Paper
29 March 2016 Design and evaluation of a grid reciprocation scheme for use in digital breast tomosynthesis
Tushita Patel, Helen Sporkin, Heather Peppard, Mark B. Williams
Author Affiliations +
Abstract
This work describes a methodology for efficient removal of scatter radiation during digital breast tomosynthesis (DBT). The goal of this approach is to enable grid image obscuration without a large increase in radiation dose by minimizing misalignment of the grid focal point (GFP) and x-ray focal spot (XFS) during grid reciprocation. Hardware for the motion scheme was built and tested on the dual modality breast tomosynthesis (DMT) scanner, which combines DBT and molecular breast tomosynthesis (MBT) on a single gantry. The DMT scanner uses fully isocentric rotation of tube and x-ray detector for maintaining a fixed tube-detector alignment during DBT imaging. A cellular focused copper prototype grid with 80 cm focal length, 3.85 mm height, 0.1 mm thick lamellae, and 1.1 mm hole pitch was tested.

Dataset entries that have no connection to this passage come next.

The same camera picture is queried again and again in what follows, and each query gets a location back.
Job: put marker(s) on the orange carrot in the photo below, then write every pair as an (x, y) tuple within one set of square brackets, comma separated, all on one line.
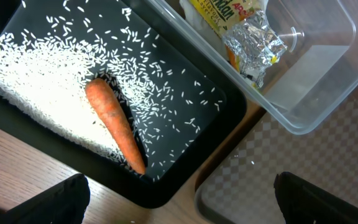
[(103, 100)]

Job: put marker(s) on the brown serving tray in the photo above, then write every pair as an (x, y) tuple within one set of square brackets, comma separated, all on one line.
[(241, 190)]

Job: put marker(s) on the white rice pile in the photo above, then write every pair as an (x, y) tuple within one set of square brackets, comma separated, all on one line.
[(50, 50)]

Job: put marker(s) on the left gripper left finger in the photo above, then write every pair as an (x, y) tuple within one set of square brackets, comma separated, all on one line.
[(64, 203)]

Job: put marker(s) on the clear plastic bin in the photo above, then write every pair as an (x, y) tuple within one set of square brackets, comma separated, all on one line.
[(315, 74)]

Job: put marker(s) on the black waste tray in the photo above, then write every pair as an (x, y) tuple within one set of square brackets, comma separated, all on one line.
[(139, 189)]

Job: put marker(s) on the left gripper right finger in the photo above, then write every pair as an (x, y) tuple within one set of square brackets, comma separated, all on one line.
[(303, 202)]

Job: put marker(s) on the foil snack wrapper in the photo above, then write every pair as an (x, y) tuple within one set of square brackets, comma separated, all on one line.
[(251, 44)]

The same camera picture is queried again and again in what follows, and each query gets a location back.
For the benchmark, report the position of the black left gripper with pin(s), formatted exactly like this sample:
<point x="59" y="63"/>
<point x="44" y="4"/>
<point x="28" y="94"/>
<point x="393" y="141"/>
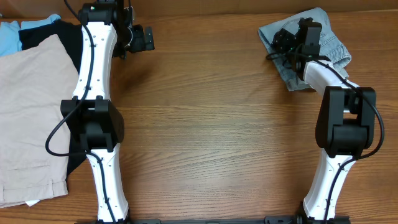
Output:
<point x="148" y="38"/>

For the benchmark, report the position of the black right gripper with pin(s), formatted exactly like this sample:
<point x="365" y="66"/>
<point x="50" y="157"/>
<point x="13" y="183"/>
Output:
<point x="283" y="42"/>

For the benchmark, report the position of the light blue denim shorts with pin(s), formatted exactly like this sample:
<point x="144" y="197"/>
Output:
<point x="330" y="45"/>

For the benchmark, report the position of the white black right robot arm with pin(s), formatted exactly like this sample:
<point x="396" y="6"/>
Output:
<point x="345" y="124"/>

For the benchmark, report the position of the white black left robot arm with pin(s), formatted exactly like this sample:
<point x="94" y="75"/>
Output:
<point x="97" y="126"/>

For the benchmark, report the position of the black garment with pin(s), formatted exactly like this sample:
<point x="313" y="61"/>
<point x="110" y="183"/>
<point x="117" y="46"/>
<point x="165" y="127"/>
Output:
<point x="69" y="34"/>

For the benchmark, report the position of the beige shorts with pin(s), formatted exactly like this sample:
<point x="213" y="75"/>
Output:
<point x="33" y="84"/>

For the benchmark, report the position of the light blue shirt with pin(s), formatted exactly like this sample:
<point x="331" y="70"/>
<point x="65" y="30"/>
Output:
<point x="10" y="40"/>

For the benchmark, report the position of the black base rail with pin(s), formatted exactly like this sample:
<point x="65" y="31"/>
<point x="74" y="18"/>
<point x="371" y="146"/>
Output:
<point x="211" y="221"/>

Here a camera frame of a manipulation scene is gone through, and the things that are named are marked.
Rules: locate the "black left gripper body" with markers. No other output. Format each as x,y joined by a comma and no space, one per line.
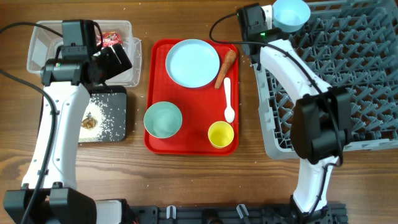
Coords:
109,65

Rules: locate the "white rice pile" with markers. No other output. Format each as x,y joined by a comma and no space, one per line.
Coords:
109,109

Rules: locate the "brown food scrap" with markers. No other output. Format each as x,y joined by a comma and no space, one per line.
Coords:
89,123

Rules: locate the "green bowl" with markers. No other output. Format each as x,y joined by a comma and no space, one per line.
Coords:
163,120

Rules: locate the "yellow cup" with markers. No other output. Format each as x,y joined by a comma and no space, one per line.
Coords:
220,134

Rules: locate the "light blue bowl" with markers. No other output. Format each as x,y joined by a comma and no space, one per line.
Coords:
290,15

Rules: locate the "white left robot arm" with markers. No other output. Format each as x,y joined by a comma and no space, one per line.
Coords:
48,191

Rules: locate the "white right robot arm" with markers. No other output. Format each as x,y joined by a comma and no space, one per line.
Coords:
321,125

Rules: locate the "black food waste tray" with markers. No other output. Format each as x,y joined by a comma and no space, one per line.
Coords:
70,104

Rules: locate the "clear plastic waste bin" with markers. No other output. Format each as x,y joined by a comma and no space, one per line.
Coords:
43,46

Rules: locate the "grey dishwasher rack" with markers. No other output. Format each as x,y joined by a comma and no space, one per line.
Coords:
353,44

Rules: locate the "red snack wrapper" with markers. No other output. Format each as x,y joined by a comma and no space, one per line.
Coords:
109,39

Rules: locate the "large light blue plate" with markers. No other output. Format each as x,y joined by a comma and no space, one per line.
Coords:
192,63

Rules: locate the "red serving tray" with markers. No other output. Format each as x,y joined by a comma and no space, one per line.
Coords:
200,108

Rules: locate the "orange carrot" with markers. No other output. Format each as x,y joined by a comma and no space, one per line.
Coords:
229,59

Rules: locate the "white plastic spoon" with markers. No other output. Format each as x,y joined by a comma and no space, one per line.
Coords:
229,113

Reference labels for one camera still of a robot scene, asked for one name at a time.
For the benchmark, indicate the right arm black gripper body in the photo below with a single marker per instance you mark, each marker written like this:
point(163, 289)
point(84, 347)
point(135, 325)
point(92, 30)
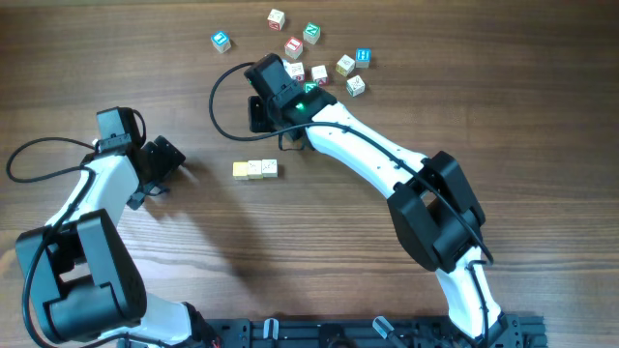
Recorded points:
point(262, 117)

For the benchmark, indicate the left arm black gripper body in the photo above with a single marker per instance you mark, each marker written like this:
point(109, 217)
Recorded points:
point(163, 161)

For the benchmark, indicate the white fish wooden block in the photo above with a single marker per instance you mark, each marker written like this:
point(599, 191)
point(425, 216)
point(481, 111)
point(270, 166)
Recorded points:
point(269, 168)

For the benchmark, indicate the white yellow edged block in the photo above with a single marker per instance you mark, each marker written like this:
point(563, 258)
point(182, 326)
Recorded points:
point(255, 169)

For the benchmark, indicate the yellow top wooden block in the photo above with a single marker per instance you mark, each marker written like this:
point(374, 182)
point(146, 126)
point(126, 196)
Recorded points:
point(240, 170)

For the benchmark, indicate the red A wooden block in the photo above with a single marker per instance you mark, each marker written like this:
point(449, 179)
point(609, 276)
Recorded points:
point(319, 75)

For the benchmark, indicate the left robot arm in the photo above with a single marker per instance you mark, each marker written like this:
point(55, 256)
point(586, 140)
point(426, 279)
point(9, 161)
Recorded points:
point(80, 282)

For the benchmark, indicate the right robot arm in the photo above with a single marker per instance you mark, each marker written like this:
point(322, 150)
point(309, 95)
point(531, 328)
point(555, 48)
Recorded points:
point(434, 211)

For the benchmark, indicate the green Z wooden block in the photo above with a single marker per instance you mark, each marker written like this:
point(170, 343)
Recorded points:
point(308, 86)

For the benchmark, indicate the red nine wooden block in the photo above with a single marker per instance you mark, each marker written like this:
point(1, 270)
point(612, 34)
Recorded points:
point(295, 70)

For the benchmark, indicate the red I letter block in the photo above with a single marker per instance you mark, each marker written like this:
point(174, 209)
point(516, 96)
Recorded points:
point(293, 48)

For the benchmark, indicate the blue letter block far left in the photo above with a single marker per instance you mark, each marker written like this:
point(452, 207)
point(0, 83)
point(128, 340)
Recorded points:
point(221, 41)

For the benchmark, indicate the green edged white block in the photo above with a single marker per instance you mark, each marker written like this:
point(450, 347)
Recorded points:
point(355, 86)

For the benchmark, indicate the yellow K wooden block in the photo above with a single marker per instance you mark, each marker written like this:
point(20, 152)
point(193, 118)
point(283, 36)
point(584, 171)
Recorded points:
point(345, 65)

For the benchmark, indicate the green N letter block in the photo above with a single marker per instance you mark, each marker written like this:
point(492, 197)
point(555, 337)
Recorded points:
point(312, 33)

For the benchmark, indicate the red letter block top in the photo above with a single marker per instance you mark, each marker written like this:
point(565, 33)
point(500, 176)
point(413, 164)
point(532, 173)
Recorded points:
point(276, 19)

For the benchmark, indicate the blue H wooden block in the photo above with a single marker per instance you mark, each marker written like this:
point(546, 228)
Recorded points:
point(362, 58)

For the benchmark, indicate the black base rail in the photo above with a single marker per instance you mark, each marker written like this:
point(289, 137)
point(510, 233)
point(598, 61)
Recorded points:
point(510, 331)

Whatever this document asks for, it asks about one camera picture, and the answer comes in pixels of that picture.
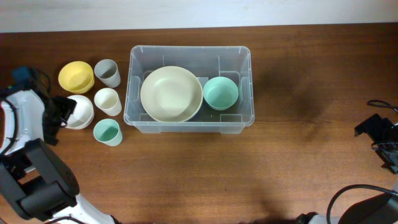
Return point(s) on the cream white cup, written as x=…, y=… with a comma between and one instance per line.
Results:
x=107, y=100

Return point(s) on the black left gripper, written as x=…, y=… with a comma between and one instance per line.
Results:
x=65, y=105

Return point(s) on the white bowl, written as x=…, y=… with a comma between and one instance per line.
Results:
x=83, y=113

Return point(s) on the clear plastic storage bin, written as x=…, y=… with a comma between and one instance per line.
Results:
x=233, y=62

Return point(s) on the mint green cup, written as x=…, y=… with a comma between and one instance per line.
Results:
x=108, y=132

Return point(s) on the mint green bowl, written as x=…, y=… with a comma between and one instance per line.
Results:
x=220, y=93

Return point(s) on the beige plate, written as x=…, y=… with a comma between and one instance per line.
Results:
x=173, y=115
x=171, y=88

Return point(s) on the yellow bowl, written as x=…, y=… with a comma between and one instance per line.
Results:
x=76, y=77

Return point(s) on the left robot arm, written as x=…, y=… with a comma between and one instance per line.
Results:
x=34, y=180

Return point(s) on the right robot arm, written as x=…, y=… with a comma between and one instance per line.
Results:
x=381, y=208

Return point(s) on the grey cup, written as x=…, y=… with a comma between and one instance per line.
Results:
x=107, y=71

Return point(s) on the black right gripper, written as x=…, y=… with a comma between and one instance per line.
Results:
x=373, y=126

Primary transmission of the grid at 28 kV tube voltage was on average 74% with the grid stationary and aligned for maximum transmission. It fell to 72% during grid reciprocation by the proposed method. Residual grid line artifacts (GLAs) in projection views and reconstructed DBT images are characterized and methods for reducing the visibility of GLAs in the reconstructed volume through projection image flat-field correction and spatial frequency-based filtering of the DBT slices are described and evaluated. The software correction methods reduce the visibility of these artifacts in the reconstructed volume, making them imperceptible both in the reconstructed DBT images and their Fourier transforms.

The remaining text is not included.